The doorway was placed, as it would have been, in the dog-trot.
New metal roof and six-over-six windows.













The back from the south-east corner.

















The back from the north-east corner.
I am not sure way they brought the siding down a little further on this end, but it does not take away from the appeal of the place.













The front, west, porch with some very comfortable rockers.
















Also on the property is a log smoke house.
This image shows how it looked before restoration and rebuilding.












This is approximately the same view now. As with the main house, they did a fantastic job with the new foundation.














 This shows the north-east cornier of both the house and smoke house.
Notice the uneven boards closing in the gable end of the smoke house.
 This is the north west corner, and you can start seeing how well they did on the foundation work.
 The south-west corner showing the cellar under the smoke house.

 The notching suggests it was never intend to ever be more than a utility building. The corners were not cut even like it would have been on the main house.
 Excellent view of the fine foundation work and sill logs.
 Planking between the logs suggest it was never chinked and they were happy with boards serving the purpose.

Again, the uneven corners.
Inside are still the beams and meat hooks for hanging meat to be cured.

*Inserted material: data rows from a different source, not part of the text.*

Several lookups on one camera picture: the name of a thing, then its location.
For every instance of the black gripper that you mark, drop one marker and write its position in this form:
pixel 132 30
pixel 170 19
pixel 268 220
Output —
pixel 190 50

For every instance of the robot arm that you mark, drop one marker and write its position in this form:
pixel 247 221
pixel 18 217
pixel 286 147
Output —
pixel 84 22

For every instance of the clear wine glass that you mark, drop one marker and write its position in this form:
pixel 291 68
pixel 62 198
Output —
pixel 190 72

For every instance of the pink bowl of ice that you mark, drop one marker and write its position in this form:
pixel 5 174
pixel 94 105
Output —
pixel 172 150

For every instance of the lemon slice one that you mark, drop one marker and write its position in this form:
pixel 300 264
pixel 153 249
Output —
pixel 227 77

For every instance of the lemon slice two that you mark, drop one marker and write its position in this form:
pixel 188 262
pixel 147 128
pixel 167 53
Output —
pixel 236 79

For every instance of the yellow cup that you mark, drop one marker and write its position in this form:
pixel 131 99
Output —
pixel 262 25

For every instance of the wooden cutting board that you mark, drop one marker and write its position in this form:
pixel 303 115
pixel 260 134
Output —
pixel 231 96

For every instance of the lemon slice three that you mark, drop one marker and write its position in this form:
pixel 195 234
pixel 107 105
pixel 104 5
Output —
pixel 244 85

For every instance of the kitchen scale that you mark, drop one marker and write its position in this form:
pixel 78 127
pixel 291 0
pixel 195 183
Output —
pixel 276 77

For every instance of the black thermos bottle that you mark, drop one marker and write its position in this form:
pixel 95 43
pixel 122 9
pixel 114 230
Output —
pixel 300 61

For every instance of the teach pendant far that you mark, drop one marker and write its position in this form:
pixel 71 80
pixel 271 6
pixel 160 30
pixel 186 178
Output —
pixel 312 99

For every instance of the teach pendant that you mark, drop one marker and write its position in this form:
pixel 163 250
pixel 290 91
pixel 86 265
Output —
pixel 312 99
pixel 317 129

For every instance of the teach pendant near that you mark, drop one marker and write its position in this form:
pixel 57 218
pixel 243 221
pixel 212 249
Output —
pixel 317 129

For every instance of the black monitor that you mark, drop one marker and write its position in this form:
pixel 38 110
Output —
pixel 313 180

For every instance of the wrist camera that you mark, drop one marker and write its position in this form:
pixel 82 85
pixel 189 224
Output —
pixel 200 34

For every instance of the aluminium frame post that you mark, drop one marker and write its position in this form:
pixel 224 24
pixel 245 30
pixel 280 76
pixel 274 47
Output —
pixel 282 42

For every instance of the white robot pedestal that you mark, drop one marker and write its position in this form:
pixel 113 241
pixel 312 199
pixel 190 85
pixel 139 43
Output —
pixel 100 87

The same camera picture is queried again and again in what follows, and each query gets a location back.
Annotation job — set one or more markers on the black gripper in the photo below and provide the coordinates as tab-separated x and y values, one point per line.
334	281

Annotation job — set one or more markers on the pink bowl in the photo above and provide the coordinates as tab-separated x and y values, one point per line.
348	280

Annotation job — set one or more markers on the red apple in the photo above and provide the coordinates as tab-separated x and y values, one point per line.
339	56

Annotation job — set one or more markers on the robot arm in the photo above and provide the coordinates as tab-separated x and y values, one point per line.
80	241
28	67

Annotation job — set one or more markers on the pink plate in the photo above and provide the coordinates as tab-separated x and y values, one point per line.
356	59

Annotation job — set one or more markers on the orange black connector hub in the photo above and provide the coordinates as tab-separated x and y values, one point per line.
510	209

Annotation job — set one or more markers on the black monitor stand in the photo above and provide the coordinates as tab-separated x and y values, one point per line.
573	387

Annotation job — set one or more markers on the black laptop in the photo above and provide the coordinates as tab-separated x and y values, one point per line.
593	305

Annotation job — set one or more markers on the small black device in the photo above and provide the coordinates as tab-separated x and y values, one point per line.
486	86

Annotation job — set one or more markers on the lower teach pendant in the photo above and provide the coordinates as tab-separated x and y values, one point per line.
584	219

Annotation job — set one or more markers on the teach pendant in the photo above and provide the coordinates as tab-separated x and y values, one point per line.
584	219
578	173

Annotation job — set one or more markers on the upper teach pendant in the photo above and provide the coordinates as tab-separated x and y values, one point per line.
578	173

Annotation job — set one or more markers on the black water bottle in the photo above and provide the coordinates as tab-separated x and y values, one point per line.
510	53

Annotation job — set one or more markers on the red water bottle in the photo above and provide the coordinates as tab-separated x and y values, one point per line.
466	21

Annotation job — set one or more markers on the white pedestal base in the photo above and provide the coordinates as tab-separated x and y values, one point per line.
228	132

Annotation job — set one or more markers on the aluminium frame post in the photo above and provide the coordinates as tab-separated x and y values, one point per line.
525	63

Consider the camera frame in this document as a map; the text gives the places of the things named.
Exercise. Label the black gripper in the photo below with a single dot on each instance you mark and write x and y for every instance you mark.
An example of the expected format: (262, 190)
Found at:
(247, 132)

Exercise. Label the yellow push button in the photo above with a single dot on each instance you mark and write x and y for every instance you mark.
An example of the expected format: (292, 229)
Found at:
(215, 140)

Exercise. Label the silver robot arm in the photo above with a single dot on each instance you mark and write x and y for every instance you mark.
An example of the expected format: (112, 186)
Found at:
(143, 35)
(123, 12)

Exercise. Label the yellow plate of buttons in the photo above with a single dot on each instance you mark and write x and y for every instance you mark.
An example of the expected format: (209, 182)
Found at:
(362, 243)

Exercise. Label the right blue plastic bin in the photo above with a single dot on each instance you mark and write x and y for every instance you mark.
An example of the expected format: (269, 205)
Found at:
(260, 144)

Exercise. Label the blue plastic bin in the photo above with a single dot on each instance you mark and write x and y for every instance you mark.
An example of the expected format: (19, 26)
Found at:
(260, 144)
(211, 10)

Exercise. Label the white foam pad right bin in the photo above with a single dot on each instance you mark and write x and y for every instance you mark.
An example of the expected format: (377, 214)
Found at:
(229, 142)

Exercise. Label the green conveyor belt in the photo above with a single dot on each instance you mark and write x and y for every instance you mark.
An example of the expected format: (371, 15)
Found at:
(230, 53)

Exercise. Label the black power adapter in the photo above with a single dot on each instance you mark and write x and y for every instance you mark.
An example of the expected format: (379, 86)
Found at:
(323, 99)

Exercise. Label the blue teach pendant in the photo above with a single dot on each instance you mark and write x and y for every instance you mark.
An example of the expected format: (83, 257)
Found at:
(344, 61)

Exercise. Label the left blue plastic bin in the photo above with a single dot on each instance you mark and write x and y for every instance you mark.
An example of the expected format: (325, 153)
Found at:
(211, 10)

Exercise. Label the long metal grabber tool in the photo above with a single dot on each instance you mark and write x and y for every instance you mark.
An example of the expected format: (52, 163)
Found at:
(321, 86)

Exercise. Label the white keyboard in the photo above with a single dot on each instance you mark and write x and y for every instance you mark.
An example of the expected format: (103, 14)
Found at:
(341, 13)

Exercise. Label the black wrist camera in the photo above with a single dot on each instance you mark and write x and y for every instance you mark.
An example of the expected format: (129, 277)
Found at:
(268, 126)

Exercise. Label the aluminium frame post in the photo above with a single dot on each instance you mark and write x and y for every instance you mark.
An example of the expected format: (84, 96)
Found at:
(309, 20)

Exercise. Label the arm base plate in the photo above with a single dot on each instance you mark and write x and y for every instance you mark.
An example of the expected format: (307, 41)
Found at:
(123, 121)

 They have also done a wonderful job on the interior, adding many fine period pieces that although probably not from this dwelling represent well the period.
The stairs up to the second story are behind the left hand door, and are accessed from the front porch.
 The center table displays photos from the project as it went along.
 Nice period stove.
 Some kitchen gadgets.


It was a pleasure to take a tour of this place.
The volunteers who worked on it did a wonderful job in all they did.

I will add more information as I learn more about this place.
















They have also finished one of the two upstairs rooms to look period.
My daughter would love this room.
















View from the front porch of the new pavilion and the valley out front.


Excellent work by all involved.

And what is really cool is that this place is not to far from my cabin.

Pictures were taken of the photos of the cabin before and during restoration and can be found at the cabin.